Garanti sans trucage
Un film de cape et d'épée en 2023 ? Les Mousquetaires n'abusent pas des séquences de combat, élégamment chorégraphiées, et se veulent comme une œuvre "romanesque et tirant du côté du thriller", dit à l'AFP son réalisateur Martin Bourboulon.
Comme dans le roman, on suit le jeune Gascon d'Artagnan tenter d'intégrer le corps des Mousquetaires du Roi. Par amour pour Mme Bonacieux, il se lancera à la rescousse de la Reine en récupérant des mains du Duc de Buckingham ses précieux ferrets, et déjouant au passage une conspiration de Richelieu. Le film brode quelques intrigues parallèles pour maintenir la dramaturgie.
Côté production, "Les Trois Mousquetaires" tirent parti d'une production garantie sans effet numérique, ni tournage en studio - de nombreuses scènes ont été filmées au Château de Fontainebleau (Seine-et-Marne), où est né le véritable Louis XIII.
"Nous avons été guidés par le principe de la chasse au vrai, dans les scènes d'action comme dans les costumes, afin de tout faire pour croire au maximum à l'histoire", indique le réalisateur, revendiquant aussi une lecture "au premier degré" de l'intrigue.
« Made in France »
Jérôme Seyoux, le patron du producteur Pathé, qui décrétait en octobre 2022 que "les gens ne veulent pas aller au cinéma pour se faire chier", aura les yeux rivés dès mercredi sur les chiffres de fréquentation.
A charge pour "les Trois Mousquetaires" de faire revenir en nombre au cinéma voir du grand spectacle "made in France", de préférence dans les salles premium au tarif plus salé, dans lesquelles Pathé imagine son avenir.
A côté du cinéma de super-héros américain notamment, hégémonique chez les plus jeunes, "la France a le droit de faire des grands films d'aventure populaires à spectacle", veut croire Martin Bourboulon.

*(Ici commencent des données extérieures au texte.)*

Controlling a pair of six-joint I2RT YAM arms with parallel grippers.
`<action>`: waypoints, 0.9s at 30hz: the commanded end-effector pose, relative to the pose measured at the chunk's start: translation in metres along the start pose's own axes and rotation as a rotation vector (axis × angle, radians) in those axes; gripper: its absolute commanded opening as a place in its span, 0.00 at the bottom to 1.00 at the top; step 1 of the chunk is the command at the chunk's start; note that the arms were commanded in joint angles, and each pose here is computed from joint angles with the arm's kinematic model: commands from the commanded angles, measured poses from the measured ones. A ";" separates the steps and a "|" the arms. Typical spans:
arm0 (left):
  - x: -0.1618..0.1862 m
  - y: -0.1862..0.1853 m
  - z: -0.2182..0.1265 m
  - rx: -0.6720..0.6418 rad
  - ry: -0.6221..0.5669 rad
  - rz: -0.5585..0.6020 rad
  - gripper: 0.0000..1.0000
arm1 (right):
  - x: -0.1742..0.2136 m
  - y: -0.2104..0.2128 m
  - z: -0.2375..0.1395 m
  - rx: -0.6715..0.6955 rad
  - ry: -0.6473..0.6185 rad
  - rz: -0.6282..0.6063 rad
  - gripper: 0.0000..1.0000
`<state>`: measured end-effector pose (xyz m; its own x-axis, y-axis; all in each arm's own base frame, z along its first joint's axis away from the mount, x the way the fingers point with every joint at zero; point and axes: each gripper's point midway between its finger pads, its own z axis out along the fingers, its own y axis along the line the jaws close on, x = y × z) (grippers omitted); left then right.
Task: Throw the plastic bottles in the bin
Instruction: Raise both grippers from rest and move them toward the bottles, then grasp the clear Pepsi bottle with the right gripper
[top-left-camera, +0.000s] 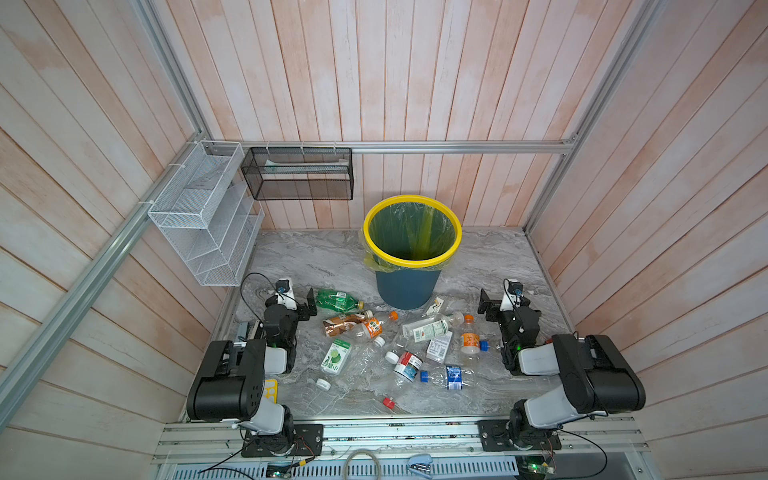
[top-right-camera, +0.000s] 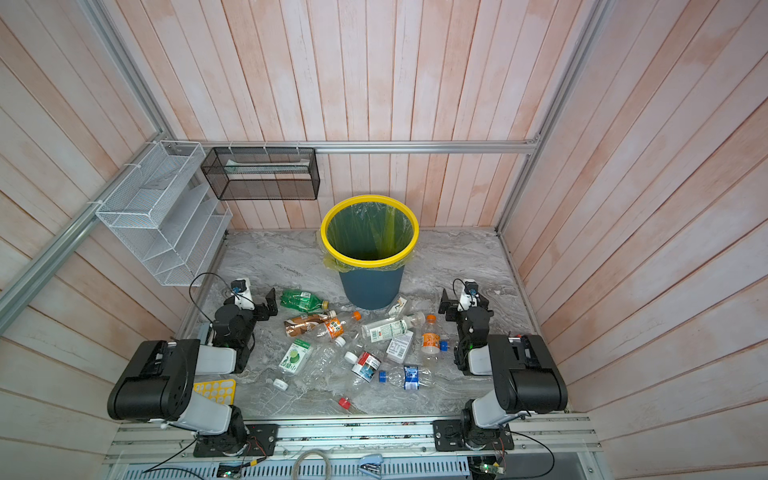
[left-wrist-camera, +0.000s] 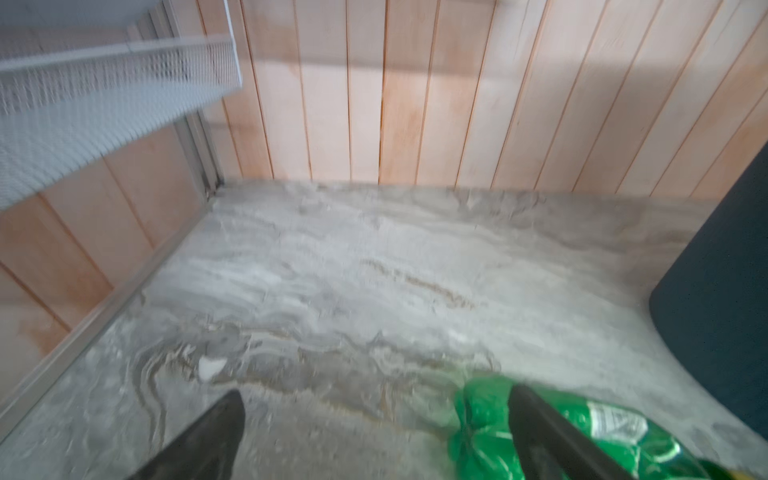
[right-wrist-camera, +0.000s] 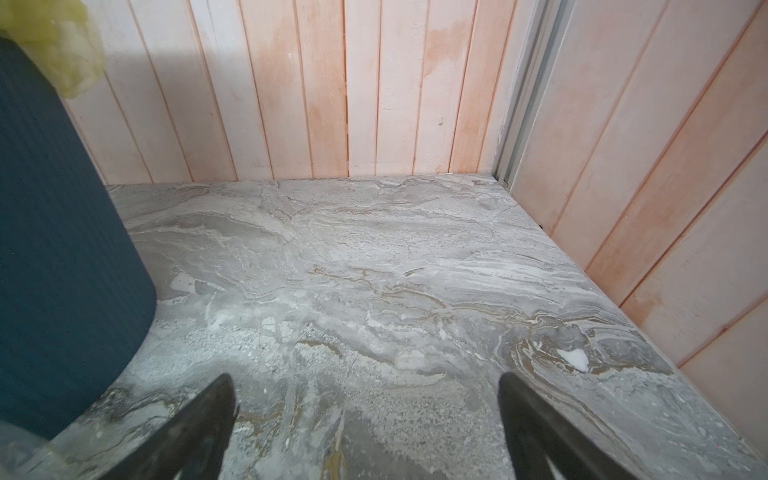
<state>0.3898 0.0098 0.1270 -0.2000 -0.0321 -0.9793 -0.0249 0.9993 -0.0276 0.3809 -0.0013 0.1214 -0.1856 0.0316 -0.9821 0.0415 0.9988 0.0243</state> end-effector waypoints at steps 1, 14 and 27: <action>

La pression est d'autant plus élevée que jusqu'à présent la réussite n'est pas franchement au rendez-vous: le dernier film de ce réalisateur, "Eiffel", au budget conséquent, a été rapidement oublié après sa sortie en 2021 (1,5 million de spectateurs en salle).
L'autre grand projet Pathé de l'année, "Astérix et Obélix: L'Empire du Milieu" de Guillaume Canet n'a pas rempli toutes les attentes, avec 4,5 millions de spectateurs pour un budget de 64 millions d'euros. Trois fois moins que "Mission Cléopâtre" d'Alain Chabat vingt ans plus tôt.